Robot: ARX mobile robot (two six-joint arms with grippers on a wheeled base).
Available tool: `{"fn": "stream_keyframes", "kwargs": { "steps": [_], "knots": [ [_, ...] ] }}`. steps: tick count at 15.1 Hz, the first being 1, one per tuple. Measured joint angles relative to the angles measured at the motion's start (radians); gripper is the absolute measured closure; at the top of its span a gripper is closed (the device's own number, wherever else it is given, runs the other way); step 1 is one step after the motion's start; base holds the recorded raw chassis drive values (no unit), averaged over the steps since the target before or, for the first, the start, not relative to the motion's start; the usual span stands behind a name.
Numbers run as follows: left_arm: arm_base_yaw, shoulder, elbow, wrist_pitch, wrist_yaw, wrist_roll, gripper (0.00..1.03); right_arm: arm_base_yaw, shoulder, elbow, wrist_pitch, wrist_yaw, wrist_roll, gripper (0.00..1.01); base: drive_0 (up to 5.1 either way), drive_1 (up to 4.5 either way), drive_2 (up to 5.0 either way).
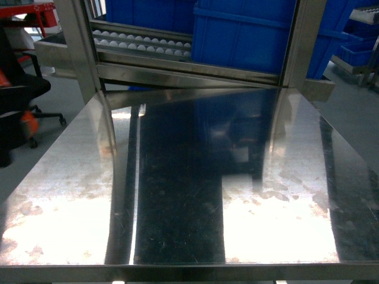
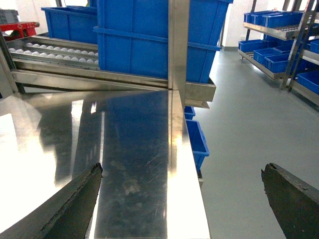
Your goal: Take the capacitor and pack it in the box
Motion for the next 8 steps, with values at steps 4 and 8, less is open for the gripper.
{"fn": "stream_keyframes", "kwargs": {
  "steps": [4, 8],
  "knots": [
    [-0.098, -0.672, -0.091, -0.491, -0.16, -0.011, 0.58, 0.0, 0.0, 0.0, 0.0, 0.0, 0.0, 0.03, 0.0, 0.0, 0.0],
    [-0.091, -0.897, -0.092, -0.666, -0.188, -0.011, 0.58, 0.0, 0.0, 0.0, 0.0, 0.0, 0.0, 0.03, 0.0, 0.0, 0.0]
  ]
}}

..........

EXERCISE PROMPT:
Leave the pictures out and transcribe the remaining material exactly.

WRITTEN ANSWER:
Robot: ARX mobile robot (two six-joint arms with grippers on a wheeled base).
Available tool: `{"fn": "stream_keyframes", "kwargs": { "steps": [_], "knots": [ [_, ...] ] }}`. steps: tick count at 15.1 Hz, the first being 1, one per tuple. Measured joint angles relative to the angles measured at the motion's start (radians); gripper is the absolute measured closure; at the top of its span a gripper is closed (the device's own number, wherever else it is given, runs the other way); step 1 is one step after the motion's start; base holds the recorded raw chassis drive values (no unit), averaged over the steps since the target before or, for the first, the start, not relative to the motion's start; the usual span stands behind a name.
Numbers run as follows: left_arm: arm_base_yaw, shoulder, elbow, wrist_pitch, wrist_yaw, wrist_roll, gripper (0.00..1.03); right_arm: arm_base_yaw, shoulder, elbow, wrist_pitch, wrist_yaw, wrist_roll, gripper (0.00..1.01); base: drive_0 (up to 5.1 either way), drive_1 (up to 4.5 either way), drive_2 (up to 5.0 either way).
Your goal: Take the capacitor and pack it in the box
Motion for the next 8 steps, with values at steps 4 and 8, less is open for the gripper.
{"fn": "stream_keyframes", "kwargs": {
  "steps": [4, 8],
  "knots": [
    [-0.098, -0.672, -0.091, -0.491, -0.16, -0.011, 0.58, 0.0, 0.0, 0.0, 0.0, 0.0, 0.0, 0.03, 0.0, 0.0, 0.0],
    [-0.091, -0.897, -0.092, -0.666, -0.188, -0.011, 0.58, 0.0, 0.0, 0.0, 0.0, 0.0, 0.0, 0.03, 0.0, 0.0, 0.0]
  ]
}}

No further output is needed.